La niña abandona las bambalinas por la soledad del escenario y cuenta, cabizbaja, los pasos que la llevan frente al atril. En el salón resuenan murmullos de último momento, carraspeos secos, alguna voz infantil, un papel que se dobla, que se guarda. La niña tiembla por dentro mientras acomoda el violín entre el cuello y la barbilla, los inclinados ojos observan al ras el instrumento, la superficie tostada y brillante, curvilínea, con aristas y suaves dunas. Las cuerdas se fugan en perspectiva cónica hacia el otro extremo, donde la mano izquierda sujeta con firmeza el astil. Los dedos recorren las cuerdas, las reconocen, acarician sus distintivas cualidades; su naturaleza tensa y metálica le transmite la tranquilidad necesaria, la cotidiana complicidad. La luz cenital se derrama sobre el escenario, sacando cálidos reflejos a las tablas del parqué. El pentagrama reposa en el atril como una gaviota con las alas abiertas, dispuesta a alzar el vuelo. El arco se acerca a la segunda cuerda y arranca de ella un fa sostenido, algo ronco, que acalla el salón.
Una niebla de talco, tenue, próxima, diminuta nevada, envuelve la zona de contacto, allí donde la crin se desliza sobre la cuerda. La fricción calienta el material, su densidad se transforma sutilmente, leyes de la física, la calidad del sonido se afirma, ahora es un si bemol fugaz, en semicorchea, el brazo se anima y empieza a hilvanar notas que salen despedidas de la parrilla de sirga en rápida sucesión. La mano aumenta el ritmo, su cadencia de vaivén se acelera y por momentos se hace frenético. Vibra cada cuerda haciendo suyo el pentagrama, procesándolo en notas singulares que, todas juntas, hacen un todo más allá de las partes. La niña absorbe con la mirada el código ideográfico y crea un puente en arco voltaico desde la partitura hasta sus ojos negros. La caldera de un cerebro en ebullición transmite en impulsos nerviosos órdenes precisas, milimétricas, a cada brazo, a las muñecas, al dorso de la mano, a los esbeltos dedos, a cada falange y articulación, a cada fibra muscular. El arco baila sobre las cuerdas en un paradigma de amor fecundo, alumbrando un ejército de blancas, negras y redondas, silencios, con abundancia de corcheas y semicorcheas que nacen pequeñas, arrugadas y lineales, ondean un momento en el aire próximo, dadas de la mano, antes de expandirse por el auditorio como las moléculas de un gas, abarcándolo en su completa oquedad, haciendo vibrar el espacio desde su naturaleza ondulatoria y matemática y multiplicándose en tantas réplicas como oídos hay.
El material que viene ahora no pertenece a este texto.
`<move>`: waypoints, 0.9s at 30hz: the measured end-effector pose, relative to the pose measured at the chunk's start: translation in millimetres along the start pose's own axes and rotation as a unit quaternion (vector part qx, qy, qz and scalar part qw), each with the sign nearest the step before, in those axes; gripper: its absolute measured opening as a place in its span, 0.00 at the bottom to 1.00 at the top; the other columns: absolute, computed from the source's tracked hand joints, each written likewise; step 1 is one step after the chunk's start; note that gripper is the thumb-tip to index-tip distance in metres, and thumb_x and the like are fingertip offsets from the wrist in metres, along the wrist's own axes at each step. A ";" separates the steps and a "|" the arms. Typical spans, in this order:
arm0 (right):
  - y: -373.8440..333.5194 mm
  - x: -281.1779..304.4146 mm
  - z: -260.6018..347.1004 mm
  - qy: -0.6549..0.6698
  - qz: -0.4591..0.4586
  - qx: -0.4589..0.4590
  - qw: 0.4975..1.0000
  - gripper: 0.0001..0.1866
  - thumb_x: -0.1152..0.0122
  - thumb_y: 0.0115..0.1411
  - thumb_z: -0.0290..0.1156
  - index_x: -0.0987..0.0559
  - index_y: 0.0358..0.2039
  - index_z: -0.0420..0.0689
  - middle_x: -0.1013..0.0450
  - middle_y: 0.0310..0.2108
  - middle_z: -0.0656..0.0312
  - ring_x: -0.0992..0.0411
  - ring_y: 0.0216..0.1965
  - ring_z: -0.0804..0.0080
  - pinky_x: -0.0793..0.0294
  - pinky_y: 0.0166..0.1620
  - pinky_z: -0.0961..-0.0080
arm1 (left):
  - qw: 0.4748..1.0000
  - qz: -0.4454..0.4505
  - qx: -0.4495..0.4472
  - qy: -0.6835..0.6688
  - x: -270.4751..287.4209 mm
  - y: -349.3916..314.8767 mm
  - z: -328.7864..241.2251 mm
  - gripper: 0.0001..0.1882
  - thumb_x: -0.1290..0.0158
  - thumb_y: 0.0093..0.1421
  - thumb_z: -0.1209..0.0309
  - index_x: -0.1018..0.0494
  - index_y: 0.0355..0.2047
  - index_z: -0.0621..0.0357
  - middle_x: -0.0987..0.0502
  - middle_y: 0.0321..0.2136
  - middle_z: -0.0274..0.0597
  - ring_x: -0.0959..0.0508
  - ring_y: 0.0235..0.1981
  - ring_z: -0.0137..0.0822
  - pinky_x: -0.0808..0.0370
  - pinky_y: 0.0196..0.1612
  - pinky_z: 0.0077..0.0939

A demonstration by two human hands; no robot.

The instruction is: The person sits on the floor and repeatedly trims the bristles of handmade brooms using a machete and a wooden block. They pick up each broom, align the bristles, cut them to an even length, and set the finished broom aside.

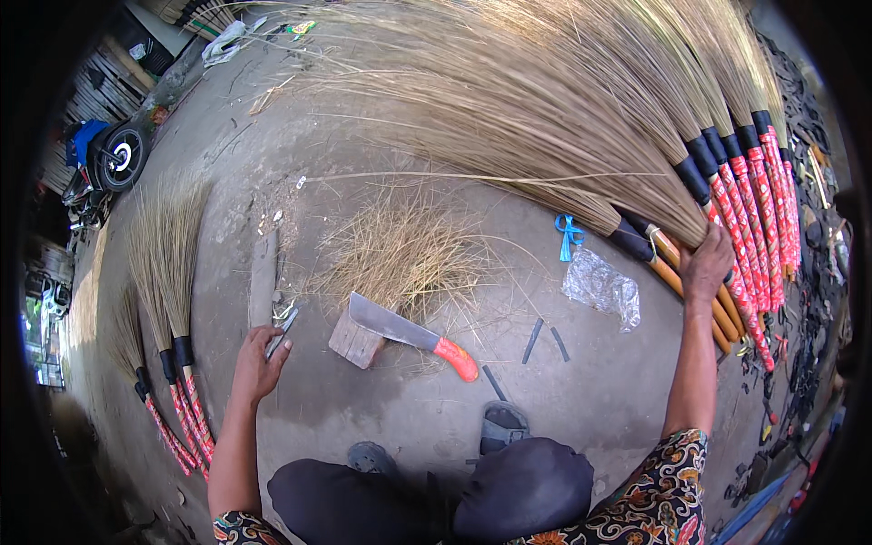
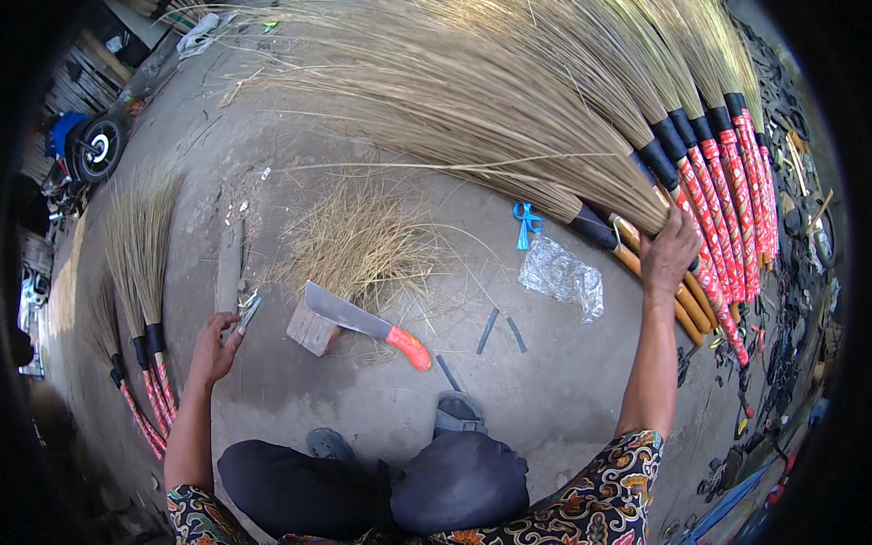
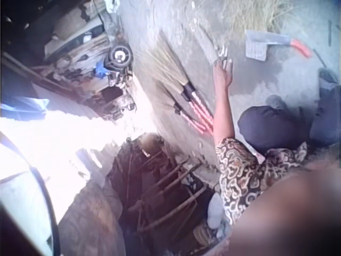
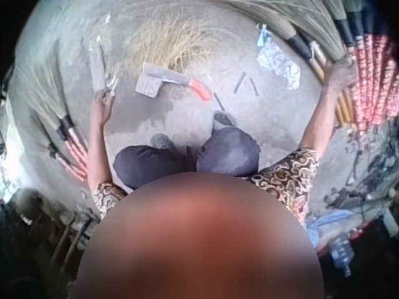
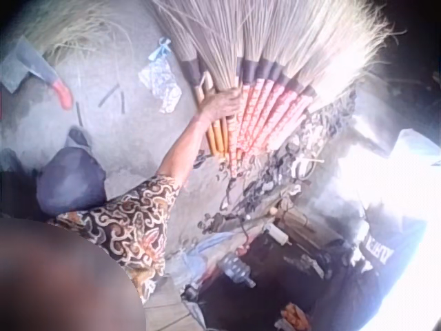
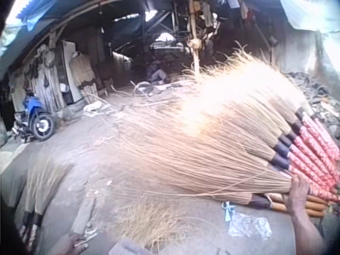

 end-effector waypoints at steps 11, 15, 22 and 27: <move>182.8 156.9 36.0 0.446 0.063 -0.137 0.882 0.39 0.31 0.63 0.51 0.31 0.61 0.32 0.22 0.43 0.47 0.20 0.43 0.59 0.20 0.49 0.63 | 0.922 0.098 -0.251 -0.277 7.2 73.1 -304.4 0.29 0.42 0.70 0.52 0.28 0.62 0.60 0.25 0.58 0.56 0.21 0.58 0.49 0.22 0.58 0.43; 200.8 168.3 160.7 0.785 0.123 -0.155 0.587 0.24 0.33 0.67 0.47 0.28 0.49 0.41 0.26 0.34 0.60 0.20 0.30 0.71 0.17 0.31 0.75 | 0.872 0.079 -0.294 -0.384 8.7 69.2 -395.4 0.37 0.44 0.71 0.50 0.38 0.69 0.65 0.27 0.59 0.58 0.23 0.60 0.46 0.23 0.60 0.40; 194.9 153.7 232.0 0.957 -0.017 -0.188 0.221 0.27 0.34 0.67 0.53 0.22 0.51 0.41 0.19 0.41 0.58 0.17 0.38 0.66 0.13 0.40 0.63 | 0.928 0.129 -0.159 -0.313 31.0 41.0 -323.5 0.39 0.44 0.71 0.53 0.44 0.73 0.58 0.31 0.64 0.61 0.19 0.54 0.47 0.24 0.59 0.43; 110.2 117.2 302.7 0.935 0.062 -0.330 0.119 0.29 0.34 0.67 0.54 0.24 0.56 0.43 0.20 0.45 0.59 0.19 0.43 0.67 0.14 0.46 0.65 | 0.930 0.122 -0.114 -0.327 44.0 33.6 -266.6 0.60 0.37 0.57 0.34 0.48 0.75 0.61 0.35 0.66 0.67 0.30 0.66 0.60 0.29 0.65 0.52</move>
Point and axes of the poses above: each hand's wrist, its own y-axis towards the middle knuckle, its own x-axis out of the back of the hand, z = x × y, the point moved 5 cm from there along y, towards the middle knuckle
Ya nadie ve la delgada palidez de la niña que ejecuta la pieza para violín en el escenario, ni siente la presión del asiento en las posaderas , ni sabe del vecino, ni le molesta la cabeza impertinente de delante, ni siquiera piensa: el auditorio está lleno de orejas enormes , radares carnosos ocupados en recoger la melodía prodigiosa que danza en el aire. Ahora es zumbido de abeja, gota de lluvia, olor, ahora ronquido de borracho, llanto, viento, eco, silencio, ahora es luz, ahora sombra. Las notas giran sobre sí mismas en vertiginoso remolino, la mano es más veloz que la vista, el arco marca trayectorias imposibles y los dedos revolotean sobre el astil en orbitales indeterminados, la cabeza sube, baja, se ladea, un mechón se ha escapado del rígido peinado; en la frente inclinada minúsculas gotas de sudor marcan los poros, la mirada despega a ras de las cejas en busca de más combustible y el acto final es un estallido de color, fuegos artificiales que iluminan el sonido antes de la penúltima nota, rotunda, y del silencio final.